Il Decreto Crescita ha previsto per la “Nuova Sabatini”, storica misura di finanza agevolata a supporto delle PMI, un ampliamento del contributo a favore delle aziende.

Nuova Sabatini 2019: le ultime novità del Decreto Crescita

La Nuova Sabatini è l’agevolazione finanziaria che prevede, a fronte di un finanziamento concesso da un istituto bancario (o leasing), un contributo a fondo perduto per le PMI parametrato a un tasso d’interesse.

Oggetto della misura di finanza agevolata è l’acquisto di beni nuovi e riferiti alle immobilizzazioni materiali per “impianti e macchinari”, “attrezzature industriali e commerciali” e “altri beni” ad uso produttivo. Inclusi investimenti in hardware, software e tecnologie digitali.

L’agevolazione messa a disposizione a livello nazionale da parte del Ministero dello Sviluppo Economico è stata modificata dall’art. 20 del D.L. 34/2019: “misure urgenti di crescita economica e per la risoluzione di specifiche situazioni di crisi”.

Nuova Sabatini: aumento del massimale per le agevolazioni

La novità più clamorosa introdotta dall’articolo 20 del Decreto Crescita riguarda l’aumento del tetto massimo complessivo degli investimenti, passato da 2 a 4 milioni di Euro.
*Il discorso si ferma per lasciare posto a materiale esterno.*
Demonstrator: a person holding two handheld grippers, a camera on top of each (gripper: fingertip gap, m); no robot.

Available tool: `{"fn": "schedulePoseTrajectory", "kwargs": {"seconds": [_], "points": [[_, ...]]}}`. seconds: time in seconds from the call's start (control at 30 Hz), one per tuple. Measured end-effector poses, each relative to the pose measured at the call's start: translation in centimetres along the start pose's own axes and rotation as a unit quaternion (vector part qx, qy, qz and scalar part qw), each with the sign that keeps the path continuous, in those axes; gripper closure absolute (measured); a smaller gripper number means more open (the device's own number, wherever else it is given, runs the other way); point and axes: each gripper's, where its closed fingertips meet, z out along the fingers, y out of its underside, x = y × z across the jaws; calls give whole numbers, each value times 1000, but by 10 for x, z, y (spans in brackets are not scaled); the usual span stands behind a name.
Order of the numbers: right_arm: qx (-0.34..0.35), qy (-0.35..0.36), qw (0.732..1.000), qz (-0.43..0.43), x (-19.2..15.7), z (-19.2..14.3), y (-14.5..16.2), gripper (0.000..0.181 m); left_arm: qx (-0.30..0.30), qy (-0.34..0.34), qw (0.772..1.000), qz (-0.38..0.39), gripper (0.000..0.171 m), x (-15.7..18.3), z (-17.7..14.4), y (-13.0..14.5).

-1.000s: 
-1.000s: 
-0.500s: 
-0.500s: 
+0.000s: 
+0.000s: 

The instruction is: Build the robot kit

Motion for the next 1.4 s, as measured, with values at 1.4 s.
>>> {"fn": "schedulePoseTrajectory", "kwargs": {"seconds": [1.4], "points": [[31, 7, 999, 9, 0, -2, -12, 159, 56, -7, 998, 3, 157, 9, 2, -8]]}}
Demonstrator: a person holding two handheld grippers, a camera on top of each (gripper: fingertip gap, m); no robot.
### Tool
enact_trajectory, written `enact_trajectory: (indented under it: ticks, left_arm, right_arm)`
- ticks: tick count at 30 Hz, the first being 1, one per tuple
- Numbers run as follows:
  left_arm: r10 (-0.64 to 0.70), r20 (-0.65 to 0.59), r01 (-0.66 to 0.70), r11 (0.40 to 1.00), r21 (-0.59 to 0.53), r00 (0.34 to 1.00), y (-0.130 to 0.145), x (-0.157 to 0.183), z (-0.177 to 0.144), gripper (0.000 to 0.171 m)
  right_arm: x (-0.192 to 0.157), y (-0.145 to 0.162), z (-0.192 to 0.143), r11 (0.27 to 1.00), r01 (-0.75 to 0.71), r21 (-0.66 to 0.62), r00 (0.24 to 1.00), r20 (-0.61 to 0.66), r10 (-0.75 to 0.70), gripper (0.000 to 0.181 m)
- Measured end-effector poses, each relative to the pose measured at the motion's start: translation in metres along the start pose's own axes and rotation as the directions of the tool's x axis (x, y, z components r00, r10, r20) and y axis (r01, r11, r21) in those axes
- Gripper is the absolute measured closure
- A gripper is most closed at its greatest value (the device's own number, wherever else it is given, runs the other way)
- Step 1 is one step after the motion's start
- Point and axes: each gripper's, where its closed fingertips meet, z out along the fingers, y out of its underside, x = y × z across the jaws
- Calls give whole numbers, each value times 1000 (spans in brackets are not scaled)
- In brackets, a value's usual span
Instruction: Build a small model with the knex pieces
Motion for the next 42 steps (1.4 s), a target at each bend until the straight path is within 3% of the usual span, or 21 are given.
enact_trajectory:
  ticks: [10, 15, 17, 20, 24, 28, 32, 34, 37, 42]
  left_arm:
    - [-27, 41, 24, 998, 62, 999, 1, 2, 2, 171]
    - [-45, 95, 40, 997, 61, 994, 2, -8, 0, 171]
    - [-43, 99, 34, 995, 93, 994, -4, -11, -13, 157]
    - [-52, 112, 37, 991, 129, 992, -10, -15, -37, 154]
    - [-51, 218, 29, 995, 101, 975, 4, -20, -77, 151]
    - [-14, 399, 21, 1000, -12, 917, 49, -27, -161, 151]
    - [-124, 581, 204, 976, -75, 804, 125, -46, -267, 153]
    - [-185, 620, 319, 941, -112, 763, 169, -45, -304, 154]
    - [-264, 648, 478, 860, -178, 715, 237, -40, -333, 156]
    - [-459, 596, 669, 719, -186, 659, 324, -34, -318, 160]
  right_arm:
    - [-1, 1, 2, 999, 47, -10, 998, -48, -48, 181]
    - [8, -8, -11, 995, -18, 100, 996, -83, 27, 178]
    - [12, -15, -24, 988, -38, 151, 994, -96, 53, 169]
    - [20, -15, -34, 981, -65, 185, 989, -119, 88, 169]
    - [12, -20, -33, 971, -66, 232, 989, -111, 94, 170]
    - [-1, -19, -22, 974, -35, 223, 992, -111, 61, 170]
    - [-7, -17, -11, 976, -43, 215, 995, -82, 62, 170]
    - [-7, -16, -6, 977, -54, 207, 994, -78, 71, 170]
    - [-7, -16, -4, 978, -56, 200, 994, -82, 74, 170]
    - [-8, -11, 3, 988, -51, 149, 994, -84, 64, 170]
Tale novità permette di superare il vincolo operativo precedente fissato a 2 milioni di Euro, consentendo così alle imprese già sature della fruizione del beneficio di continuare ad accedere alle agevolazioni. Soprattutto in considerazione delle cospicue risorse finanziarie rese disponibili dal legislatore con la legge di bilancio 2019.

Nessuna modifica invece all’importo minimo previsto dall’agevolazione, tutt’oggi fermo a 20.000 €. Ciononostante, il Decreto Crescita ha snellito la procedura di concessione per importi inferiori ai 100.000 di Euro. L’articolo 20 prevede infatti l’erogazione del contributo in un’unica soluzione, accelerando di conseguenza le tempistiche dell’iter.

Nuova Sabatini: il Decreto Crescita estende la disciplina

L’articolo 21 del medesimo Decreto Crescita estende ulteriormente la disciplina della cd. «Nuova Sabatini» di cui all’articolo 2, comma 5, del decreto-legge n. 69/2013. Ovvero l’utilizzo della misura di finanza agevolata a sostegno a processi di capitalizzazione delle imprese.

Tale concessione prevede un cospicuo sostegno a fronte dell’impegno dei soci a sottoscrivere un aumento di capitale sociale. Tale capitalizzazione utilizzerebbe il già collaudato schema della Nuova Sabatini: si tratta quindi di un aumento di capitale sociale, in più quote, in linea con il piano di ammortamento del finanziamento sottostante.

Per tale finalità, il legislatore ha previsto un contributo sul finanziamento a un tasso annuo del:

  • 5% per le micro e piccole imprese;
  • 3,575% per le medie imprese.

Presentazione della domanda per la Nuova Sabatini

La piattaforma per accedere alla Nuova Sabatini messa a disposizione dal Mise è la seguente: www.benistrumentali.dgiai.gov.it.

La domanda di agevolazione e i relativi allegati vanno compilati esclusivamente in formato elettronico sui moduli messi a disposizione dal Ministero dello Sviluppo Economico.